> [Your assignment] Return, verbatim and in full, the records that follow, but not their pictures.

> [Stored data]
╭──

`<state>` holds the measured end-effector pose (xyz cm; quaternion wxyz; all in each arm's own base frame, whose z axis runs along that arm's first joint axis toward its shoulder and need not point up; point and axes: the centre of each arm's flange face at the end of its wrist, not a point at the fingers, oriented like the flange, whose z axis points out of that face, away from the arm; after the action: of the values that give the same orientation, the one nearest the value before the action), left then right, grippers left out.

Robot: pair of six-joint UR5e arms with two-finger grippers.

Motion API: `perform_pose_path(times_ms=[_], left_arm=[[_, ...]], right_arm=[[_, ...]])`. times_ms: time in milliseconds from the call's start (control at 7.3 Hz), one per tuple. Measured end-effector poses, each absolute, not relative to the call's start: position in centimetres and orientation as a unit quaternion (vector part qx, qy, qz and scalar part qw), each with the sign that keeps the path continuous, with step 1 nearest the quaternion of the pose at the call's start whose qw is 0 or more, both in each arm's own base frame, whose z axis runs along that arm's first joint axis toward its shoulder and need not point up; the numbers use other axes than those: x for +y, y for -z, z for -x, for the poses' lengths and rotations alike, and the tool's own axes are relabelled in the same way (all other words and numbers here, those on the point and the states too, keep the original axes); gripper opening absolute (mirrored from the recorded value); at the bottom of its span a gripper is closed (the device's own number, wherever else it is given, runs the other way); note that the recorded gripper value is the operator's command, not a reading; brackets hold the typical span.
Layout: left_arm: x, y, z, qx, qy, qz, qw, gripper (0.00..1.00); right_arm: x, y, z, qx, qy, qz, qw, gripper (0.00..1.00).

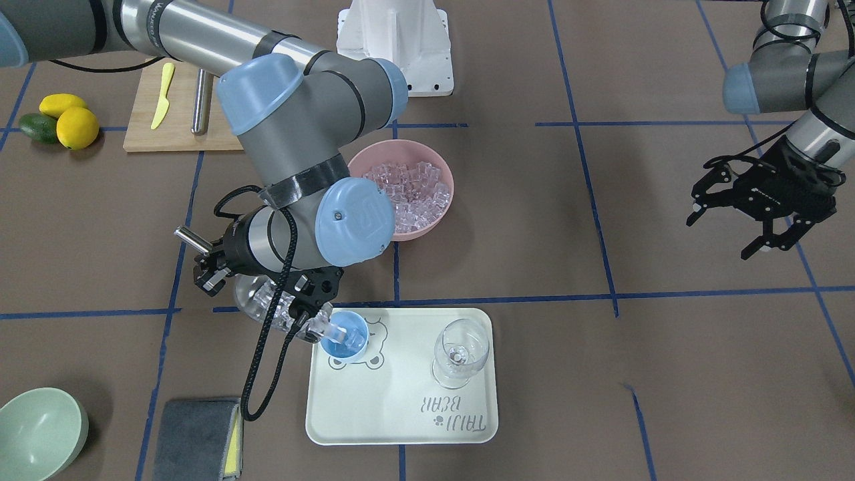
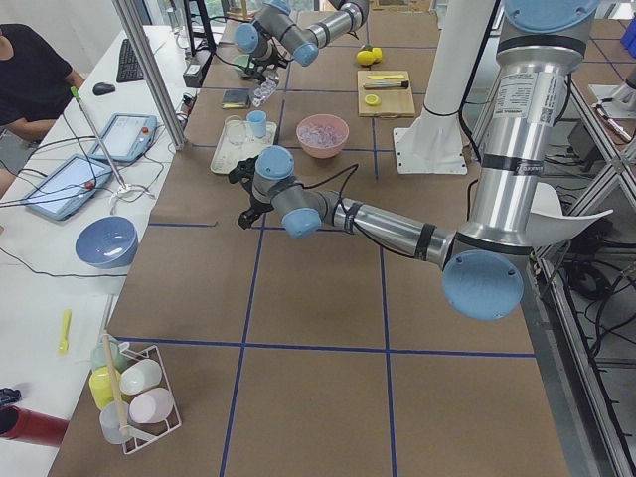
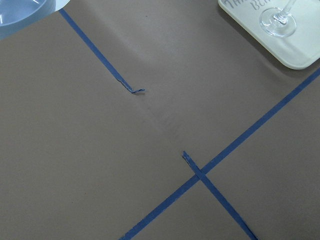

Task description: Put ice in cup with scoop

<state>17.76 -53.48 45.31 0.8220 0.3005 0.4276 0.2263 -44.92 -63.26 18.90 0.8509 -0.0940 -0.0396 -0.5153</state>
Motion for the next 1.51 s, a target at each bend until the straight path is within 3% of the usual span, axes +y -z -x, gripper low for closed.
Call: perform_pose_path(times_ms=[1506], left_arm=[[-52.6, -46.0, -17.2, 0.439, -0.228, -0.288, 0.82, 1.0]], right_arm=[[-63.1, -17.5, 42.1, 0.055, 0.605, 0.143, 0.781, 0.0]])
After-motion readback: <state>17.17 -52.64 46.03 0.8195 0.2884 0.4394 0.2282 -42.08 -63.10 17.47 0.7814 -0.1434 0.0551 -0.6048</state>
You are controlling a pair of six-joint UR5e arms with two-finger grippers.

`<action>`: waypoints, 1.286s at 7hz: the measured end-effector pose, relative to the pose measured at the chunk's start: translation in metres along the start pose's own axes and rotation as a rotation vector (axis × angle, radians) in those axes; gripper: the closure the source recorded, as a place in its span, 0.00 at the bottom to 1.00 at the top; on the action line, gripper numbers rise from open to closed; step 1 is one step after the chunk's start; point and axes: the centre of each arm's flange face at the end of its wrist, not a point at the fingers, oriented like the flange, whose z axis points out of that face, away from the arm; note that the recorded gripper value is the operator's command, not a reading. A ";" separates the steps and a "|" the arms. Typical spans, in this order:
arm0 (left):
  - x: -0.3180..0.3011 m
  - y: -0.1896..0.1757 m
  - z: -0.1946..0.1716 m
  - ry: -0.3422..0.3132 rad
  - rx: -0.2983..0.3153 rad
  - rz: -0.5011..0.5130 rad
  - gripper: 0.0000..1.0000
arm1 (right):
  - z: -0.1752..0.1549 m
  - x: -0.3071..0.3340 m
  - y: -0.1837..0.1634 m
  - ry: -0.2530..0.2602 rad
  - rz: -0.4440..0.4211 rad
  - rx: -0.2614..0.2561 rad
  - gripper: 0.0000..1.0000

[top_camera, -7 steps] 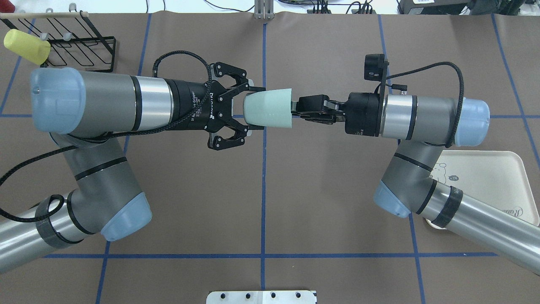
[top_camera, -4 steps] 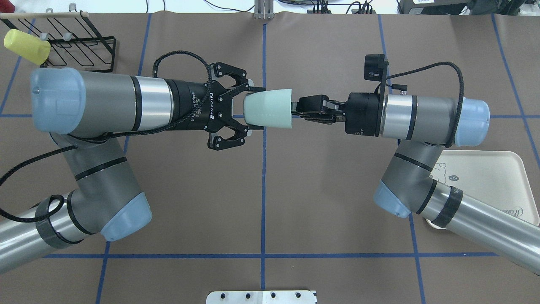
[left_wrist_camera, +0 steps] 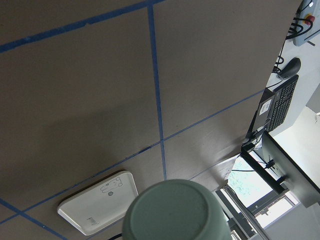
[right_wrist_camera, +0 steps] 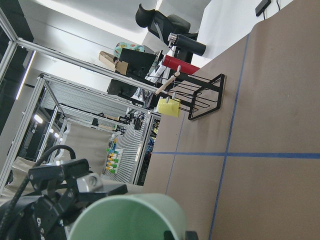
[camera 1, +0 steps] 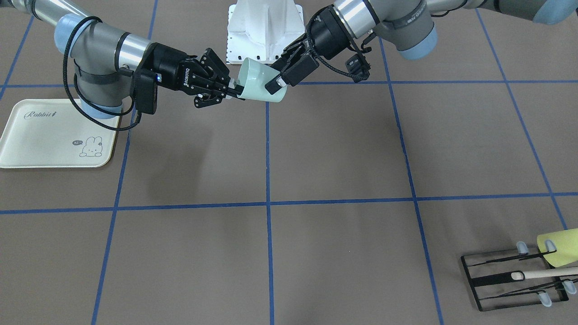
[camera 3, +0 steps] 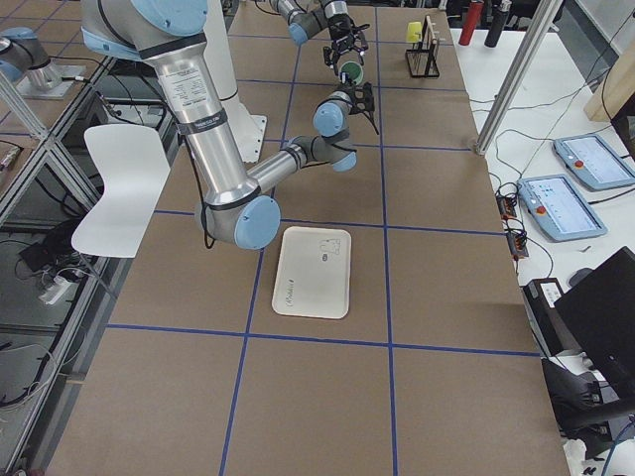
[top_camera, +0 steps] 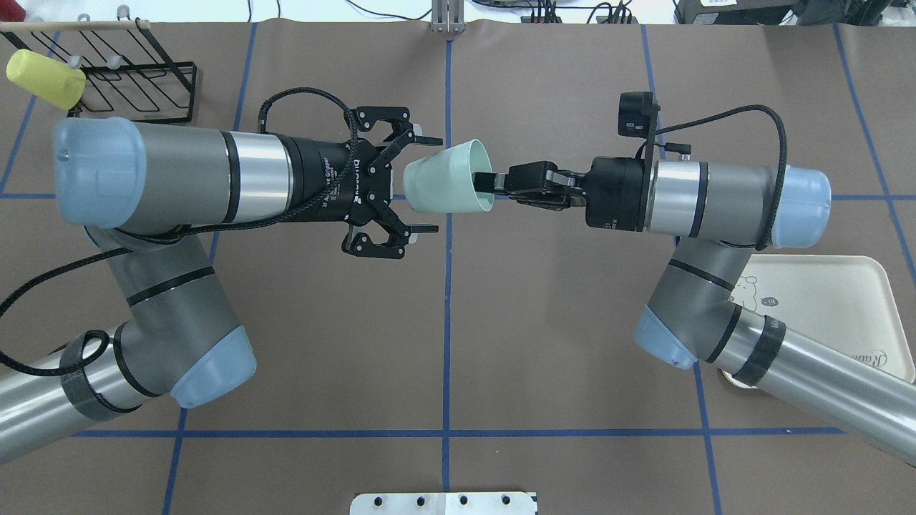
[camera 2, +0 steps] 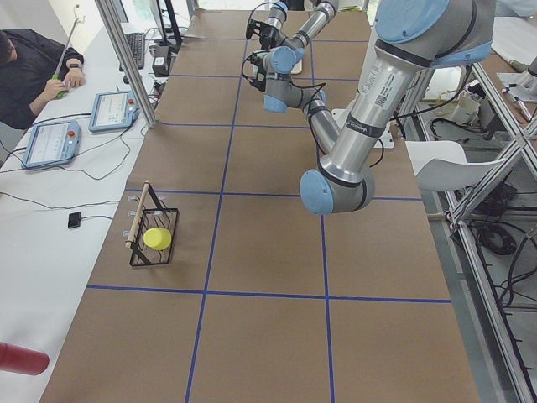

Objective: Left arm grabs green cup and hands to right arm on tray

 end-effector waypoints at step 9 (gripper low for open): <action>0.002 -0.012 -0.005 -0.001 0.030 0.180 0.00 | -0.064 0.032 -0.095 0.229 -0.119 0.184 1.00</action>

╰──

> [Answer to this task]
`<state>` holds the measured end-effector pose (xyz cm; quaternion wxyz; all in each arm's own base frame, whose z axis runs along that arm's first joint axis toward its shoulder and need not point up; point and axes: the centre of each arm's flange face at the end of its wrist, not a point at the fingers, oriented like the flange, whose z axis points out of that face, away from the arm; after the action: of the values that give the same orientation, the one nearest the value before the action), left then right, grippers left out.

Robot: pair of six-joint UR5e arms with two-finger grippers.

Motion API: `perform_pose_path(times_ms=[_], left_arm=[[_, ...]], right_arm=[[_, ...]])`. times_ms: time in milliseconds from the call's start (control at 7.3 Hz), one per tuple. Measured end-effector poses, each absolute, not relative to the call's start: position in centimetres and orientation as a unit quaternion (vector part qx, qy, qz and scalar part qw), each with the sign that keeps the path continuous, with step 1 nearest the quaternion of the pose at the call's start whose qw is 0 or more, both in each arm's own base frame, whose z axis runs along that arm's first joint axis toward its shoulder and need not point up; the numbers use other axes than those: x for +y, y for -z, z for -x, for the poses' lengths and rotations alike, and the tool's own axes are relabelled in the same way (all other words and numbers here, those on the point and the states too, keep the original axes); gripper opening absolute (mirrored from the recorded value); at the bottom of its span a gripper is closed (the device's own number, wherever else it is given, runs the other way); note that the recorded gripper value is the operator's command, not a reading; brackets hold the typical span.
Layout: left_arm: x, y, z, qx, qy, qz, qw, gripper (0.00..1.00); right_arm: x, y, z, qx, qy, qz, qw, gripper (0.00..1.00).


Task description: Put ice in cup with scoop

<state>17.76 -53.48 45.31 0.8220 0.3005 0.4276 0.2263 -44.92 -63.26 18.90 0.8509 -0.0940 -0.0396 -0.5153</state>
Motion for the next 1.51 s, a target at each bend until the straight path is within 3% of the usual span, axes +y -z -x, gripper low for closed.
Call: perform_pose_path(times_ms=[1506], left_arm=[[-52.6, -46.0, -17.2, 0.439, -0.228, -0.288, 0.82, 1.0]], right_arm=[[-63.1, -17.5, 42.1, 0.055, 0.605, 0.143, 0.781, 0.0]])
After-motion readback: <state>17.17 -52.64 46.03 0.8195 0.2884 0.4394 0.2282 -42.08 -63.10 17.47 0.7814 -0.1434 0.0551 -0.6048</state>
You are controlling a pair of six-joint UR5e arms with two-finger grippers.

`<action>`: waypoints, 1.286s at 7hz: the measured end-effector pose, relative to the pose measured at the chunk's start: translation in metres along the start pose's own axes and rotation as a rotation vector (axis × angle, radians) in those axes; gripper: the closure the source recorded, as a place in its span, 0.00 at the bottom to 1.00 at the top; on the action line, gripper numbers rise from open to closed; step 1 is one step after the chunk's start; point and axes: the centre of each arm's flange face at the end of its wrist, not a point at the fingers, oriented like the flange, whose z axis points out of that face, away from the arm; note that the recorded gripper value is the operator's command, not a reading. A ";" separates the steps and a "|" the arms. Typical spans, in this order:
arm0 (left):
  - x: -0.3180..0.3011 m
  - y: -0.1896..0.1757 m
  - z: -0.1946..0.1716 m
  - ry: -0.3422..0.3132 rad
  - rx: -0.2983..0.3153 rad
  - rz: -0.5011..0.5130 rad
  - gripper: 0.0000..1.0000
arm1 (right):
  - z: -0.1752..0.1549 m
  - x: -0.3071..0.3340 m
  - y: -0.1837..0.1634 m
  - ry: -0.2530..0.2602 rad
  - rz: -0.4440..0.4211 rad
  - rx: -0.2614..0.2561 rad
  - gripper: 0.0000..1.0000

[top_camera, -7 steps] 
[top_camera, -4 steps] 
[left_wrist_camera, +0 steps] 
[right_wrist_camera, +0 steps] 
[camera 1, +0 steps] 
[camera 3, +0 steps] 
[top_camera, +0 steps] 
[camera 2, +0 steps] 

Objective: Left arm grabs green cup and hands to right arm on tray

 end-effector waypoints at step 9 (gripper low for open): <action>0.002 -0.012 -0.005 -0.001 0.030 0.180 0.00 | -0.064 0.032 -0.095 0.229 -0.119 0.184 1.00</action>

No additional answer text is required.